Niccolò de' Tudeschi. Lectura super V libris Decretalium. Basel: Johann Amerbach, 1488. Single leaf.

The town of Basel earned its fame as a centre of printing through the high quality of its scholarly output. Prominent among its early printers was Johann Amerbach (ca. 1444-1513) who set up his press in 1477. A pupil of Johann Heynlin of the Sorbonne, Amerbach made his press the vehicle for the Christian humanism of his teacher. His work is characteristically printed with taste and edited with care and accuracy.

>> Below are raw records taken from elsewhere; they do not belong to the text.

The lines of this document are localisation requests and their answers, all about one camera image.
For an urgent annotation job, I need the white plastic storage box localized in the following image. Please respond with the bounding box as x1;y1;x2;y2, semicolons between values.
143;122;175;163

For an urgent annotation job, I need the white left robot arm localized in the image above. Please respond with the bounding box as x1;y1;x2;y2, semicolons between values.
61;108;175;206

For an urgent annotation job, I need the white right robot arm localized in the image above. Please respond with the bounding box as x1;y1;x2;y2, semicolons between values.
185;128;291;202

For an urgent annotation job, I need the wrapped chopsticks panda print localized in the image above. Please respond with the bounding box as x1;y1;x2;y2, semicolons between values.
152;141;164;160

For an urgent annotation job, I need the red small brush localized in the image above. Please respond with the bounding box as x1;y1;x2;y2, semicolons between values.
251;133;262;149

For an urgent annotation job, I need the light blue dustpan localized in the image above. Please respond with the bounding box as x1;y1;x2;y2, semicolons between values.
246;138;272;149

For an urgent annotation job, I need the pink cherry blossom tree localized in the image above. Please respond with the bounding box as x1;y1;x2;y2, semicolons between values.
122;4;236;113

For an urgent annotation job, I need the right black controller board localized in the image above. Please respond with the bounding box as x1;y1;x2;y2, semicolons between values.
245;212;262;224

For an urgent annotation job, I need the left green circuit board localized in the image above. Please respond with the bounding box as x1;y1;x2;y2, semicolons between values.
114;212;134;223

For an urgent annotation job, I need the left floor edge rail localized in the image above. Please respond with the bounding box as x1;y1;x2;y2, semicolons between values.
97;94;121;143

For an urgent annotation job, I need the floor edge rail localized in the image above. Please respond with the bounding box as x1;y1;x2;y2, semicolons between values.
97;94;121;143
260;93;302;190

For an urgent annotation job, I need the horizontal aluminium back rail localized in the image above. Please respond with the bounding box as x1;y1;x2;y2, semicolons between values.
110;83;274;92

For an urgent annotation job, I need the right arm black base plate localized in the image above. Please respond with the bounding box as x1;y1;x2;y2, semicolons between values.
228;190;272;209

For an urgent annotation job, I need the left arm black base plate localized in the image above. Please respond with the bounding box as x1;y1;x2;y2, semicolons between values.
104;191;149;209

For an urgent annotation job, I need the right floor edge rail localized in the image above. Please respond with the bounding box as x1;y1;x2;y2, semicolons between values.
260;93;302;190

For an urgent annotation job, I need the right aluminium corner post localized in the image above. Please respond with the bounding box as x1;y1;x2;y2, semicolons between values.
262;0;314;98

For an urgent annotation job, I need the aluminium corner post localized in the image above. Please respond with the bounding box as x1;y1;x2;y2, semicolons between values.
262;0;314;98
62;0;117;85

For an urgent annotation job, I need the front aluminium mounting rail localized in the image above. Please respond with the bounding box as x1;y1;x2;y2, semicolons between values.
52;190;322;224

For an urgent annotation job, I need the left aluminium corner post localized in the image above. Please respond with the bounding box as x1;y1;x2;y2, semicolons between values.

The Reed Collection includes a Vulgate Bible from Amerbach’s press, and three individual leaves including this fragment from the Lectura of Archbishop Nicholas de Tudeschis (Bishop of Palermo 1386-1445). This work is a five-volume commentary on the Decretals of Gregory IX. The text is from the second book, the section De probationibus (Concerning Evidence). The floral decoration and illuminated initial (on a ground of gold leaf) have been painted by hand.

Niccolò de' Tudeschi. Lectura super V libris Decretalium. Basel: Johann Amerbach, 1488. Single leaf.

Niccolò de' Tudeschi. Lectura super V libris Decretalium. Basel: Johann Amerbach, 1488. Single leaf.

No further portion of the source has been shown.